UPDATE2: 米中の貿易不均衡は持続不可能=ロック米商務長官
[北京 15日 ロイター] ロック米商務長官は15日、米中の貿易不均衡は持続不可能だとの認識を示した。
北京・上海を訪問する長官が、米商業会議所での講演原稿で述べた。
長官は、米中には温室効果ガスを削減する共同責任があるとも発言。
中国経済については、輸出主導型成長からのシフトや、為替相場の柔軟性向上、一段の市場開放が必要だとの認識も示した。
長官は今回の訪中で米国のクリーンエネルギー技術を売り込む方針。
長官は「全ての合意分野において、米国と中国の通商関係は進化する必要がある。
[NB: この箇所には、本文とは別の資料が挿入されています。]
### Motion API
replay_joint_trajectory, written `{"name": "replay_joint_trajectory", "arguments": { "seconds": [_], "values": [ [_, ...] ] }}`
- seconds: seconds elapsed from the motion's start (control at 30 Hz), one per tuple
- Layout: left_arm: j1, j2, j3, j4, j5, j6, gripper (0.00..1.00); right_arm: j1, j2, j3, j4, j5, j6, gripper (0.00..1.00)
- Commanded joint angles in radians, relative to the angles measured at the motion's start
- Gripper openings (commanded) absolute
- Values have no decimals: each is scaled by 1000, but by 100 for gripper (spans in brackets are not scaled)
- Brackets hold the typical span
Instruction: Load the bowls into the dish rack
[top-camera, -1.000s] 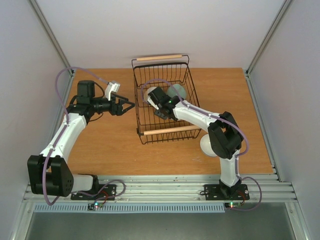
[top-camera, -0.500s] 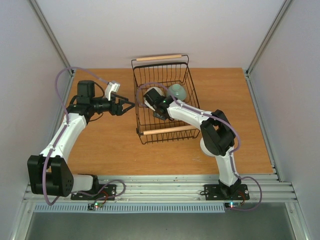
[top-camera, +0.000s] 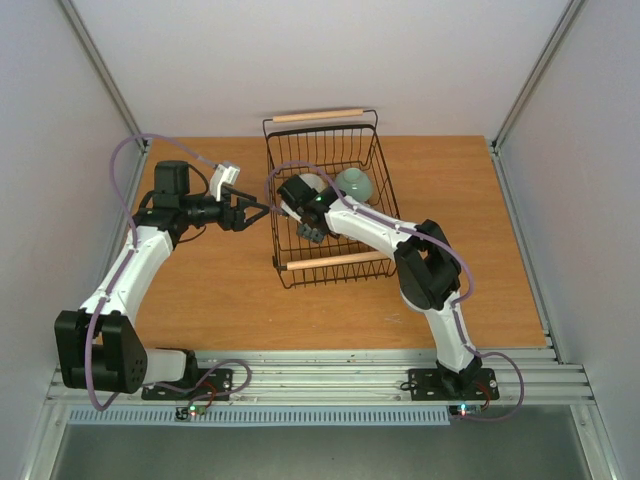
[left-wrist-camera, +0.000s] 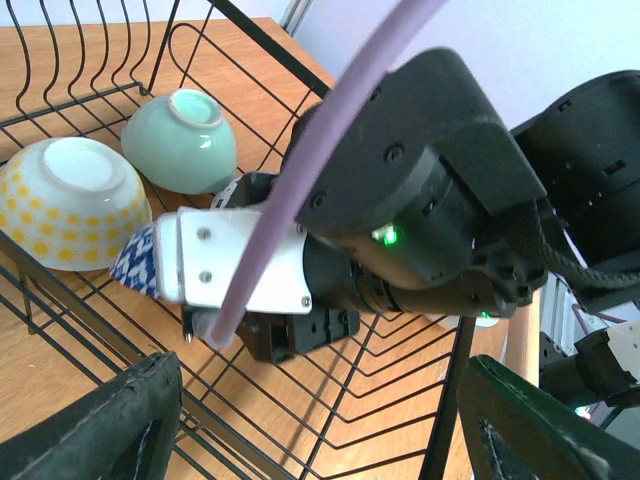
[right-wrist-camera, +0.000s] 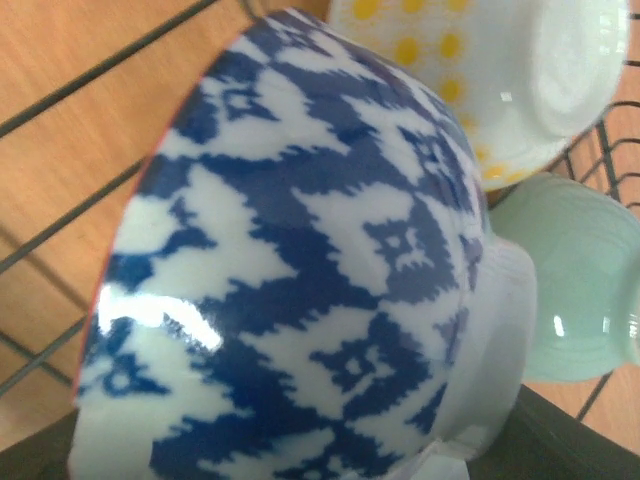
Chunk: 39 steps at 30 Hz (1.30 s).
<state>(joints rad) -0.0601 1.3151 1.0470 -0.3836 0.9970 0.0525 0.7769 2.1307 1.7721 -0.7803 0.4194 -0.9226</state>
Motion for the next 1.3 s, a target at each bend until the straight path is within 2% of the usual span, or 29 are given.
{"name": "replay_joint_trajectory", "arguments": {
  "seconds": [0.0, 0.3, 0.53, 0.87, 1.03, 1.27],
  "values": [
    [5, -14, -8, 44, -2, 7, 76, 38, 50, 9, -82, -104, 18, 78],
    [8, -21, -10, 43, -1, 12, 76, 51, 69, 6, -81, -100, 27, 99],
    [9, -28, -10, 43, -5, 13, 76, 53, 42, -11, -76, -146, 44, 99],
    [9, -63, -24, 62, -46, 14, 76, 55, -129, -115, -25, -213, 79, 99],
    [9, -74, -28, 68, -69, 12, 76, 53, -235, -188, 56, -260, 103, 99],
    [9, -97, -39, 87, -106, 2, 76, 10, -337, -268, 198, -167, 205, 99]
  ]
}}
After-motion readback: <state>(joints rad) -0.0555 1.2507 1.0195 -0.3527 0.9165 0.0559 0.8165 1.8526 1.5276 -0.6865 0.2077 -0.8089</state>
対処が必要な懸念や深刻な構造的な問題がある」と指摘。「その主要なものは、2国間の貿易不均衡で、これは持続不可能だ。増加する中国の輸出を負債を抱えた米国人が消費するという状況に基づく成長は何年もの繁栄をもたらしたが、同時に現在の経済問題の種を植え付けた」との考えを示した。
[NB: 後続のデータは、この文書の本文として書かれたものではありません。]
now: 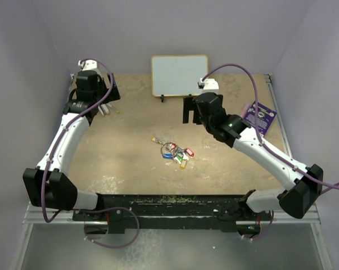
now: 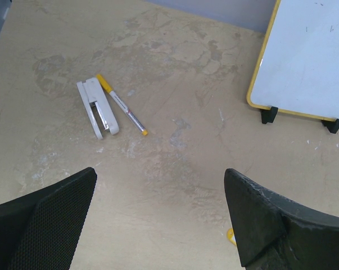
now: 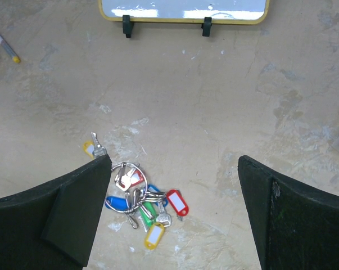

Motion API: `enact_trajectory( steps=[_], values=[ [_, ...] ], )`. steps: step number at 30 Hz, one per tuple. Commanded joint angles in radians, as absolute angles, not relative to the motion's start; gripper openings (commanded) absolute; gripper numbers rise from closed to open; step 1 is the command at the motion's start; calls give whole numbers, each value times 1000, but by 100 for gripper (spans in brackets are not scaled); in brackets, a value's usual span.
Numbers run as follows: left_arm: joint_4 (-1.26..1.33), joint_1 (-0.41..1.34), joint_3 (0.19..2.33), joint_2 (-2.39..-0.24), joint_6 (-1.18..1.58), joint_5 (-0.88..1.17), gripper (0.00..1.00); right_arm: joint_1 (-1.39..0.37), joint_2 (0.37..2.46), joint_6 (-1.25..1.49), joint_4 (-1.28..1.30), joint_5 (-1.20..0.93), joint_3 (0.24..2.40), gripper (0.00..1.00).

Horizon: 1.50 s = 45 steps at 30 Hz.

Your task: Put the keys on the keyring

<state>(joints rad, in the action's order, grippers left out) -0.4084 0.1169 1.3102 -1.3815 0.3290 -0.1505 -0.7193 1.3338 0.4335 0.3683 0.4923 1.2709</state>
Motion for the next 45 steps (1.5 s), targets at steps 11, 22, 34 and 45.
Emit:
enact_trajectory(
  steps=[11, 22, 34, 45],
  values=[
    [-372, 109, 1305, -1339, 315, -157, 98, -712, 1275, 441, 373, 487, 1253, 100],
    [-373, 109, 1299, -1330, 311, -156, 98, -710, 1264, 444, 373, 483, 1242, 100],
    [-373, 109, 1300, -1331, 310, -153, 98, -710, 1247, 443, 368, 487, 1232, 100],
    [-372, 109, 1298, -1330, 311, -149, 98, -711, 1245, 481, 354, 517, 1250, 99]
  ],
)
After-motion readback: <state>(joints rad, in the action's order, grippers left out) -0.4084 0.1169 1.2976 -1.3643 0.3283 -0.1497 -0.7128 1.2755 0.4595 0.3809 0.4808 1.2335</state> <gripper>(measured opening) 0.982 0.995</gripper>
長官はまた、オバマ大統領が、米中間の貿易不均衡の是正に努める考えであることを明らかにした。
中国が内需を刺激する策を講じていることを評価する一方、一段の改革で世界経済を一段と支援することが可能との見解を示した。「中国が為替相場の柔軟性を一段と高め、輸入や海外直接投資に国内市場を今以上に開放すれば、世界経済の回復支援につながる」との認識を示した。
長官はまた、温室効果ガスの削減で米国と中国が協力することが不可欠とし「二酸化炭素の排出量が最も大きい国として、米国と中国は行動を起こす特別の責務がある」との見方を示した。
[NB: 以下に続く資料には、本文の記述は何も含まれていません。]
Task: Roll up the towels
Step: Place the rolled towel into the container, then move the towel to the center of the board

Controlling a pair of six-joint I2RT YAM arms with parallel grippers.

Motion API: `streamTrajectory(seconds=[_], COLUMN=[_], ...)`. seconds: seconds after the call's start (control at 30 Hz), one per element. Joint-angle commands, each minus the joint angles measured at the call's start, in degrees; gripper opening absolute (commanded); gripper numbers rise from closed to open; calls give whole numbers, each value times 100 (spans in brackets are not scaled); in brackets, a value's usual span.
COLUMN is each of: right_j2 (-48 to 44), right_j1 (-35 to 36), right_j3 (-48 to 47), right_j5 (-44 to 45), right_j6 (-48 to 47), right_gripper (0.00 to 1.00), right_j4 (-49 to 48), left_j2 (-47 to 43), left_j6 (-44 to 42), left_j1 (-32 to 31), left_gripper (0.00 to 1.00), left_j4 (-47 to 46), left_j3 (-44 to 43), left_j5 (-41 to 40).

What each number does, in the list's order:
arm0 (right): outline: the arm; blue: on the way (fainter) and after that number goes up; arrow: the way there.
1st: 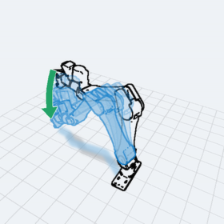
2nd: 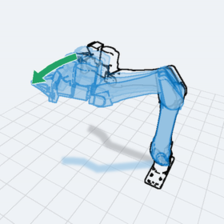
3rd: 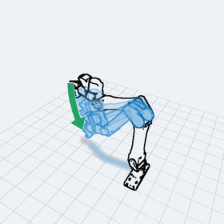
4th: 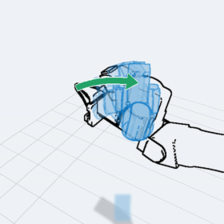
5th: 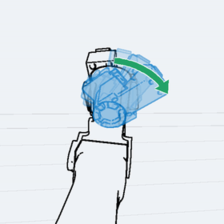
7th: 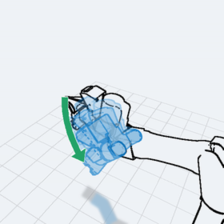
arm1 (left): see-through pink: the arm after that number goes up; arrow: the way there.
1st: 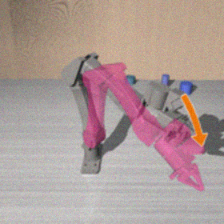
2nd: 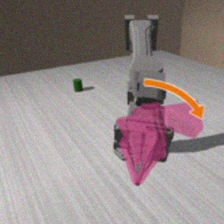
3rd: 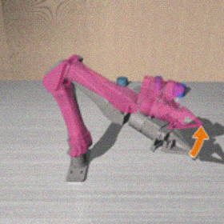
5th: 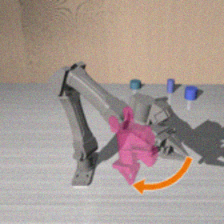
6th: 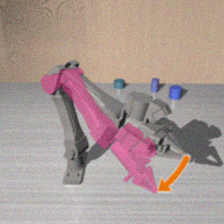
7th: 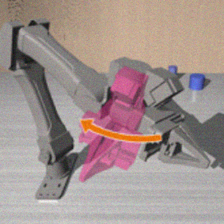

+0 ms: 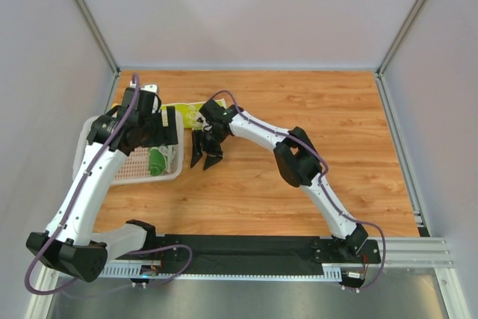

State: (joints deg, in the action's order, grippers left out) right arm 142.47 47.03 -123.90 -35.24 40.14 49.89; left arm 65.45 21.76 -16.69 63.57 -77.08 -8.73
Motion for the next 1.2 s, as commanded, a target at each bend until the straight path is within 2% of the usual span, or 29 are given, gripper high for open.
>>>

その上で「エネルギー効率を高めクリーンエネルギー技術を普及させることは、気候変動による壊滅的な影響を避けながら成長し続ける唯一の方法」と強調した。
過去150年の温室効果ガスの大半は米国などの先進諸国が排出したが、そのことが、中国などの新興国が温室効果ガス削減の義務を免れることにはつながらないとの見方を示した。